KIRILMADIK NE KALDI? (16)

...dünden devam

‘’Doğal afetin/katliamın adı, Sel:

Ne yazık ki, 10 – 15 dakikalık yağmurların, koca şehirleri teslim aldığı bir ülkede yaşıyoruz. Bir yağmur yağıyor, en büyük kentlerde onlarca insan ölüyor. Bir yağmur yağıyor, kırsal alanda bir beldeyi yerle bir ediyor.

Hatırlayınız! Sağanak yağışlarda caddeleri, yolları adeta nehirlere dönüşen, caddeleriyle deniz kıyılarının birleştiği İstanbul manzaralarını…

Son birkaç yılın hatırlattıklarına bakın! Senirkent, Bartın, Alibeyköy, Yamanlar, Beştepe…

Liste uzayıp gidiyor. Her birinde onlarca ölüsü, kaybı var geride kalan…

Deprem sonrasında neyse, seller sonrasında da aynı tablo yaşanıyor.

En çok Batı Karadeniz’le Akdeniz’i etkileyen seller sonrasında gazete başlıkları hep şunları söylüyor:

‘Köprüler yıkıldı’, ‘Yollar çöktü’, ‘Koskoca asfalt kâğıt gibi yırtıldı’, ‘Binlerce kişi çatılarda mahsur’ , ‘Sel tüm iletişimi öldürdü’…

Köprünüzün, apartmanınızın çimentosundan çalınmışsa!
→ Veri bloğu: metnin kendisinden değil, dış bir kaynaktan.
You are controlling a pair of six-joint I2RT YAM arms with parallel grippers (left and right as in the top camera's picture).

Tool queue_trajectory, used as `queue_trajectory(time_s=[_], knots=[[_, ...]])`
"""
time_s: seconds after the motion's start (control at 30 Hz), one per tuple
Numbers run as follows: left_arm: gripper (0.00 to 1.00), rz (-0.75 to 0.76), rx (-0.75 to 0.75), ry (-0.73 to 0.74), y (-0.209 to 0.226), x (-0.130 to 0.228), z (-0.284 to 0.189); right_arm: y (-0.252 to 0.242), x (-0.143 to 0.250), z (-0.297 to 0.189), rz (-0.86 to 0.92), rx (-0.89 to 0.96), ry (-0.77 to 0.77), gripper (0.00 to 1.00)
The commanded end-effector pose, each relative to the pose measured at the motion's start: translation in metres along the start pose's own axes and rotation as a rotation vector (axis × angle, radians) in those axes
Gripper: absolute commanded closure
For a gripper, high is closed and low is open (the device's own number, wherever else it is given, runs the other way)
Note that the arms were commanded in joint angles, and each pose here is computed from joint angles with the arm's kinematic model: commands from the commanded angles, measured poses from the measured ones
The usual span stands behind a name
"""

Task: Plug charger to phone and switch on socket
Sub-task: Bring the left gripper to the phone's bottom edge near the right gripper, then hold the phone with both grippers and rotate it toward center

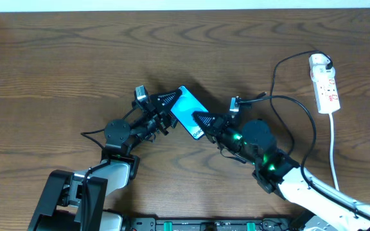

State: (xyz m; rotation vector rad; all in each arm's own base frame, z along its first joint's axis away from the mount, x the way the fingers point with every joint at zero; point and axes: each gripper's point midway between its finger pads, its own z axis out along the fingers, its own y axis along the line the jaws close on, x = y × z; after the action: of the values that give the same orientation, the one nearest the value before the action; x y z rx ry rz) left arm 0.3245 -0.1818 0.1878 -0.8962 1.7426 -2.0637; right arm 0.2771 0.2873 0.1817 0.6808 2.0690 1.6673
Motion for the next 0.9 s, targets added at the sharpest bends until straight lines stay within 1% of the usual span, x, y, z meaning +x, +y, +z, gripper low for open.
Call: queue_trajectory(time_s=[0.0,0.23,0.33,0.43,0.5,0.57,0.67,0.8,0.87], knots=[[0.5,0.006,0.006,0.05,-0.004,0.009,0.001,-0.004,0.002,0.007,0.0,0.006,0.0,0.99],[0.55,0.017,-0.013,0.101,0.0,0.018,0.0,-0.004,0.001,0.011,-0.003,-0.008,0.0,0.99],[0.59,0.025,-0.02,0.123,0.001,0.022,0.0,-0.004,0.001,0.011,-0.015,-0.009,0.0,0.99],[0.66,0.043,-0.023,0.135,0.002,0.024,0.0,-0.003,0.002,0.011,-0.016,-0.013,0.008,0.99],[0.69,0.071,-0.022,0.138,0.002,0.024,0.0,0.0,0.006,0.011,-0.019,-0.025,0.029,0.99],[0.71,0.072,-0.023,0.14,0.002,0.025,0.0,0.001,0.01,0.011,-0.019,-0.03,0.051,0.99],[0.76,0.072,-0.023,0.14,0.002,0.025,0.0,0.001,0.012,0.011,-0.02,-0.033,0.064,0.99],[0.81,0.072,-0.023,0.14,0.002,0.025,0.0,0.003,0.011,0.011,-0.021,-0.037,0.062,0.99],[0.81,0.072,-0.023,0.14,0.002,0.025,0.0,0.004,0.011,0.011,-0.022,-0.044,0.062,0.99]])
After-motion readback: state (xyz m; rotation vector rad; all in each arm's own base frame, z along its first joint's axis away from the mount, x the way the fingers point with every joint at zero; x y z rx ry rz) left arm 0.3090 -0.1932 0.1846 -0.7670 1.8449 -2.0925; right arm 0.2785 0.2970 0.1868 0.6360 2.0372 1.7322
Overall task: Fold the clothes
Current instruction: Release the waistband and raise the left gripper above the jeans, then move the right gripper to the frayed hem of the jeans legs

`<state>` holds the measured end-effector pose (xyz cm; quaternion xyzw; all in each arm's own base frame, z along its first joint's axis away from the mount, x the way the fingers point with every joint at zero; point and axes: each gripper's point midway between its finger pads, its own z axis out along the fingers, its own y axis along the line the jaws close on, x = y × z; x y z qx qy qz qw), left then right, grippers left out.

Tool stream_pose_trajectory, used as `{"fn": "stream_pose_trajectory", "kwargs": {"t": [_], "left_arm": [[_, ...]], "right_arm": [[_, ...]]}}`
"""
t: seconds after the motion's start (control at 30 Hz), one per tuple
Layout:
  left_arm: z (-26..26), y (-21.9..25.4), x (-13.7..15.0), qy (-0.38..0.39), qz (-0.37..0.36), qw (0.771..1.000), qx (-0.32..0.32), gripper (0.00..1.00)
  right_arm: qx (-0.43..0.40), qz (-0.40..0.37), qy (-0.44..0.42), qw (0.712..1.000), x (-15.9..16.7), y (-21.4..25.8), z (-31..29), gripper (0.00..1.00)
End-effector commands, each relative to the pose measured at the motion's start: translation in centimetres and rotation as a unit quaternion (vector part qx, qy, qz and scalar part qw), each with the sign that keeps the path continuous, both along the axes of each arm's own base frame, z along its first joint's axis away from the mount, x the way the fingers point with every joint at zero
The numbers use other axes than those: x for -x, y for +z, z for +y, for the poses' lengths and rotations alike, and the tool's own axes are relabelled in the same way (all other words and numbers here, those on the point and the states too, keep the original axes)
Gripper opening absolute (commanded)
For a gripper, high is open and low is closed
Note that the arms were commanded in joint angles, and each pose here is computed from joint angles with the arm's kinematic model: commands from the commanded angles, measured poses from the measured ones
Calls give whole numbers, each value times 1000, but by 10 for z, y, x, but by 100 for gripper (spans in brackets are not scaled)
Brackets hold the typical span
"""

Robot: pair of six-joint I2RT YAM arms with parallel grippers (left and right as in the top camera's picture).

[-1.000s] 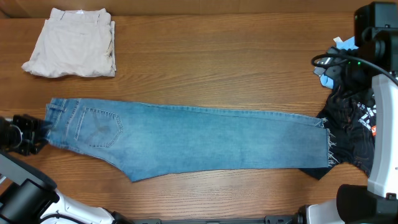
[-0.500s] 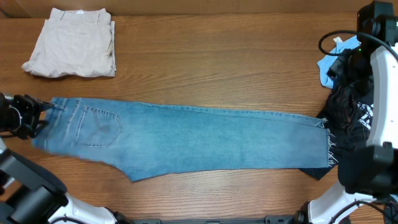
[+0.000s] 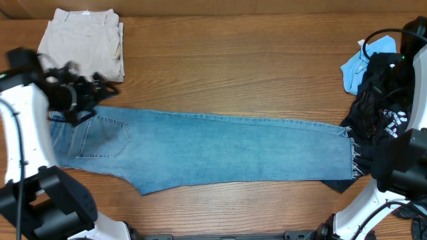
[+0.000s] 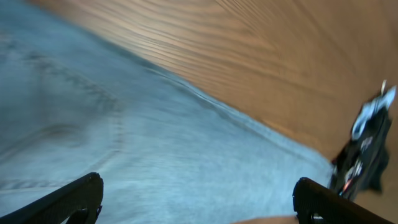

Ha deprem, ha sel yıkıp götürüyor. Sisteminiz sağlam değilse, iletişim kalmıyor.

Ve biz afet sonrasında hep aynı şeyleri yaşıyoruz.

Son dönemde yaşanan en önemli sel felaketi Trakya ve İstanbul’a can ve mal kaybı vermişti. 8-9 Eylül 2009 tarihinde…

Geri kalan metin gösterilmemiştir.